*Work to complete*.
Among the entries below, find every line that contains the string "drink", then copy it.

*Data extracts*.

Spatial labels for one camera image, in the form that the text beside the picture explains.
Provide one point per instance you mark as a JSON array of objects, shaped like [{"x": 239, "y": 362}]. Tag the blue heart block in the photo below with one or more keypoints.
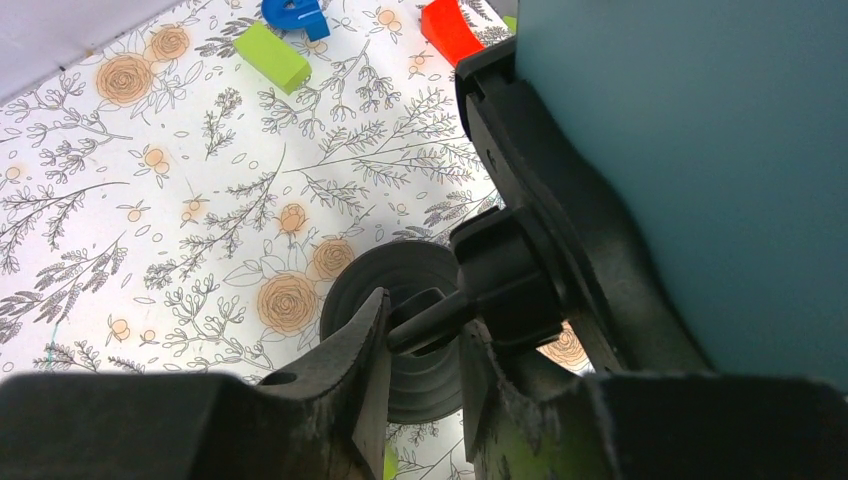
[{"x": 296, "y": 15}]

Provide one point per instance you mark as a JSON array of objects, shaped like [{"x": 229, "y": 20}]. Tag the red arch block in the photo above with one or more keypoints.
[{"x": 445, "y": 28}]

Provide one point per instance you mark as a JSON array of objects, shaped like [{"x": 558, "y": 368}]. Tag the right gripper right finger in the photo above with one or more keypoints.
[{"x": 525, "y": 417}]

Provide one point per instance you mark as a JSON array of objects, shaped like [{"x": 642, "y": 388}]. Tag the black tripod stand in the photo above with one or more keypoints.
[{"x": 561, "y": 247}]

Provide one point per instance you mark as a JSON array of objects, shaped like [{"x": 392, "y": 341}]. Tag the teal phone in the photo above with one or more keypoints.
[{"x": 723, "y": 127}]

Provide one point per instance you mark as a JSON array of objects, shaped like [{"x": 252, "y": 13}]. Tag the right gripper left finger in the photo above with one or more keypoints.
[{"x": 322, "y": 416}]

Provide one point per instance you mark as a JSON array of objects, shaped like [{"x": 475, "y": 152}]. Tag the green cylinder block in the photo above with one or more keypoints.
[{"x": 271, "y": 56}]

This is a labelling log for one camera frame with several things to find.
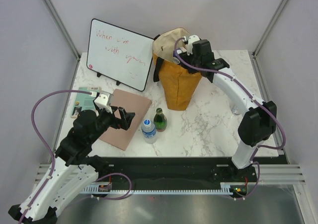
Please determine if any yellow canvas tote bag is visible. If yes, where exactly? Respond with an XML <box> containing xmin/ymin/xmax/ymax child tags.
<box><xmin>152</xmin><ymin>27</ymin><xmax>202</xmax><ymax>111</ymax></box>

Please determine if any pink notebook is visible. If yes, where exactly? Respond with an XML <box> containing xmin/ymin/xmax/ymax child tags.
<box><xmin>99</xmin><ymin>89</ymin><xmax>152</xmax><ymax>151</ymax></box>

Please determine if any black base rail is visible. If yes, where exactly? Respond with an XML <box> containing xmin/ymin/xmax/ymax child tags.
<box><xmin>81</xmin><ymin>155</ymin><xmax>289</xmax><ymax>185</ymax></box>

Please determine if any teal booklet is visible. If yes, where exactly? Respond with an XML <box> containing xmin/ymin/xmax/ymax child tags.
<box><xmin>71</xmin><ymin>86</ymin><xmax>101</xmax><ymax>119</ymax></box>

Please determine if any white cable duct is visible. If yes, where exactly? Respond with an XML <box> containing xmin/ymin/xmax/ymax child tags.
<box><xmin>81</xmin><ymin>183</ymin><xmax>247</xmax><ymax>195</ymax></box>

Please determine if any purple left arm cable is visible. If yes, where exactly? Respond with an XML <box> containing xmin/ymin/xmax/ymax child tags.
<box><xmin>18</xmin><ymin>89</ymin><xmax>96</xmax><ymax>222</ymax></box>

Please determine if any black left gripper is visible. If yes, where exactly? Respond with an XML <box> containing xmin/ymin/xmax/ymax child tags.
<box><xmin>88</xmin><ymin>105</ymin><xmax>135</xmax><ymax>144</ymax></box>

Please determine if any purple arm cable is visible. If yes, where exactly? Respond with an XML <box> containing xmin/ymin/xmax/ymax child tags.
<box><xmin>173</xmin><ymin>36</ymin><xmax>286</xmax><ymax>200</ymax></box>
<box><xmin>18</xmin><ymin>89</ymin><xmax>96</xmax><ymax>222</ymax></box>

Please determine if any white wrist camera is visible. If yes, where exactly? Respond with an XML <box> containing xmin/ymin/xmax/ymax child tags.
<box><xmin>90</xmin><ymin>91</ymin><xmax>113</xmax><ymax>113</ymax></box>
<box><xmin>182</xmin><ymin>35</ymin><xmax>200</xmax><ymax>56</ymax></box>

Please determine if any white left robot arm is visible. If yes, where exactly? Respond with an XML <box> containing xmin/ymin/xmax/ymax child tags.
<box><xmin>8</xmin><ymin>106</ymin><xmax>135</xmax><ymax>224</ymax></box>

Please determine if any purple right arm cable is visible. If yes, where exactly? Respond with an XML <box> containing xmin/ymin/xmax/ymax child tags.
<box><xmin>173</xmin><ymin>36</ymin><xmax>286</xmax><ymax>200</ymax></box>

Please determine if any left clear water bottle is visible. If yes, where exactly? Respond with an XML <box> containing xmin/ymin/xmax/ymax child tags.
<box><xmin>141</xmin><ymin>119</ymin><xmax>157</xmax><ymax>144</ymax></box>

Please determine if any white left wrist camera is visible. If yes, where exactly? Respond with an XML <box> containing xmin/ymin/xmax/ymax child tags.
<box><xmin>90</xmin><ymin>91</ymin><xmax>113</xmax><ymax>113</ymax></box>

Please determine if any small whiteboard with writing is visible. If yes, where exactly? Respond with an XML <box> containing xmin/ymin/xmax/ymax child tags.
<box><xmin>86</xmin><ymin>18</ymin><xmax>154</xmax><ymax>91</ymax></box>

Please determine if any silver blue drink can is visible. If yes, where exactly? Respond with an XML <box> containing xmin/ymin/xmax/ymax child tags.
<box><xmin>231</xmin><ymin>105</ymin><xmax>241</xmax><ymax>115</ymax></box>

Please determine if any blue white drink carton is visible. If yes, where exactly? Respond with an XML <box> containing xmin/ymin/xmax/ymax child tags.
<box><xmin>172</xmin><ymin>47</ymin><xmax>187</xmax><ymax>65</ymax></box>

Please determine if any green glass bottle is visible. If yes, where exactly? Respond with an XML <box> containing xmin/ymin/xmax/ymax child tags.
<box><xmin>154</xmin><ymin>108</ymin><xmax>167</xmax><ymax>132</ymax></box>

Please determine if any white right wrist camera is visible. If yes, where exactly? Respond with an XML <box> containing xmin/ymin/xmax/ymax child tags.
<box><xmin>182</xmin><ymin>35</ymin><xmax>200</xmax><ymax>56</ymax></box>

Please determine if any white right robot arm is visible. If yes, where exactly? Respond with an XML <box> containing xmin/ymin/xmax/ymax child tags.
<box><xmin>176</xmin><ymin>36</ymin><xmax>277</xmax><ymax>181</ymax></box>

...

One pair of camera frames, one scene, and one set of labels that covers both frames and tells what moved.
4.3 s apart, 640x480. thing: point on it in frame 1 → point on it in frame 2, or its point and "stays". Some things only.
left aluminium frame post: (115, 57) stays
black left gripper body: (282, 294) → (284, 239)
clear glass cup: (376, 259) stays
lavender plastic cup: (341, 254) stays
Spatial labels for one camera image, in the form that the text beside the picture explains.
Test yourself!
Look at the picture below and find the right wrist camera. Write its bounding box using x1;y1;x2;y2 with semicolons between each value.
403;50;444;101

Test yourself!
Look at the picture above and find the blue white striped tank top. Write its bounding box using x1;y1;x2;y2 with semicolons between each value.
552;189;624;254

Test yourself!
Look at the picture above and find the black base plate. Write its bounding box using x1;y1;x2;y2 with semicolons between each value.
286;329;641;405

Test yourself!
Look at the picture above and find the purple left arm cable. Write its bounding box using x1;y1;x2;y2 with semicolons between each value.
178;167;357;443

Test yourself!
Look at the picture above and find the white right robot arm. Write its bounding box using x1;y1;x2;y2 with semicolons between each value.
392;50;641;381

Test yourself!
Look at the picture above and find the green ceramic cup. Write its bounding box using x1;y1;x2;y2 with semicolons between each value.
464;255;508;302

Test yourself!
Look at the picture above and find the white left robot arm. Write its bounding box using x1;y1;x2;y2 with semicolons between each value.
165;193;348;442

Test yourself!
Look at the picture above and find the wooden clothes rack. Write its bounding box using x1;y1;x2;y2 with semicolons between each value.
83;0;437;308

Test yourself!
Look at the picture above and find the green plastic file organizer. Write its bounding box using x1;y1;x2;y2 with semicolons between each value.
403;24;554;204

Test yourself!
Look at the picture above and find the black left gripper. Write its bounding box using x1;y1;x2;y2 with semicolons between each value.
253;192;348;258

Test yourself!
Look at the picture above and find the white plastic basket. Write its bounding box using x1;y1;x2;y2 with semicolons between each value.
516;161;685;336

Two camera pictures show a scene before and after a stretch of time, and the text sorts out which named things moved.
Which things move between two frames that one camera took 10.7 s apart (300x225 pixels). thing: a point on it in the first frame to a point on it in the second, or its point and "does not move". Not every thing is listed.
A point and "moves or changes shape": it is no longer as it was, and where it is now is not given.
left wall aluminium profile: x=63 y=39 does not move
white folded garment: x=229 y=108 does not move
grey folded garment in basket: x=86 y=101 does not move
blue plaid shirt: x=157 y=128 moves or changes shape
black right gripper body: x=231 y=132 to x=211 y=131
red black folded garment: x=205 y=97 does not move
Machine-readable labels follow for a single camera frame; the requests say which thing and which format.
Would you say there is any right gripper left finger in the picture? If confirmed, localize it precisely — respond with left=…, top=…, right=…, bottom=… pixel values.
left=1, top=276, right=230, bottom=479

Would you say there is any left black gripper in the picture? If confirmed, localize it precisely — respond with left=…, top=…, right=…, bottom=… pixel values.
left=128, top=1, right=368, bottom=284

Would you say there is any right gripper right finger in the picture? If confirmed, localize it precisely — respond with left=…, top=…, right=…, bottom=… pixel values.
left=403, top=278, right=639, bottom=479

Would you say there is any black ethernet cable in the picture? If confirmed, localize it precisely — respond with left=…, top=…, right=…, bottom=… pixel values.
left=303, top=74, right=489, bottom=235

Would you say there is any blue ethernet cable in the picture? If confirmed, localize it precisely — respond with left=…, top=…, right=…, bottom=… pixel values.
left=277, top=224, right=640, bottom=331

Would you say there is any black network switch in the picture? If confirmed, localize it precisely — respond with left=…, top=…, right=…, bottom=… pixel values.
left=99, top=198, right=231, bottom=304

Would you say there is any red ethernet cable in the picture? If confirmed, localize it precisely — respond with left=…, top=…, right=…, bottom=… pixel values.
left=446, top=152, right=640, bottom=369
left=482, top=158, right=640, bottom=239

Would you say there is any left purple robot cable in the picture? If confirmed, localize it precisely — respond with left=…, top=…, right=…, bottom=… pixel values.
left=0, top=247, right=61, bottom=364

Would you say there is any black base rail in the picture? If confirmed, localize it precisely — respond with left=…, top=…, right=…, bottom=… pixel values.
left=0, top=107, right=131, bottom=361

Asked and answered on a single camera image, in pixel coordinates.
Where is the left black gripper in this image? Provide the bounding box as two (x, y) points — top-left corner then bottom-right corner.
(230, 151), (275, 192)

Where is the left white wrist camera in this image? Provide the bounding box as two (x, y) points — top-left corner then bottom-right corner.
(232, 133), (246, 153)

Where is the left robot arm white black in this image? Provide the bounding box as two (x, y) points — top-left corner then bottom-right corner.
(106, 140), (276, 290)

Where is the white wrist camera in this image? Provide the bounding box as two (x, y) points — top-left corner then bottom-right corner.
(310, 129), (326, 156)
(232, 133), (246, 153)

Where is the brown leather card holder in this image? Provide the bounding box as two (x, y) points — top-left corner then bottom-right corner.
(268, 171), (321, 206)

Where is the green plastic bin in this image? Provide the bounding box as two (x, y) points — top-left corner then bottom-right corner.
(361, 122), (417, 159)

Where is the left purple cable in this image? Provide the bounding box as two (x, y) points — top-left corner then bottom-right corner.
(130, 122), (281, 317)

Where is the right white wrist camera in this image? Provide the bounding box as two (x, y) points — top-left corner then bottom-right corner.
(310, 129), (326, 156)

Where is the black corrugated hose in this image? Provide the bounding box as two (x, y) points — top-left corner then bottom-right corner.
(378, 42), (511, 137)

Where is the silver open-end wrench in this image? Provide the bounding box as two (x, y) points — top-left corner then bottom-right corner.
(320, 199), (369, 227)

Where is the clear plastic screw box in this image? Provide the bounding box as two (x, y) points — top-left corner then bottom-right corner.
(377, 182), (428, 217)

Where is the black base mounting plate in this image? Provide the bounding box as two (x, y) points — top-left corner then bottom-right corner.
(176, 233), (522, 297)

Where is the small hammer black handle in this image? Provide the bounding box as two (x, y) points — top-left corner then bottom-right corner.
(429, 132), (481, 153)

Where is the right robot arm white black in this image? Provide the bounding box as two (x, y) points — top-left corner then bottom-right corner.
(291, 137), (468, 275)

*Output for this exercise*.
Please determine if any silver blue drink can is visible. If yes, where exactly? Respond with an XML <box> containing xmin/ymin/xmax/ymax child tags.
Please determine if any blue white drink carton is visible. If yes, where exactly? Respond with an XML <box> containing xmin/ymin/xmax/ymax child tags.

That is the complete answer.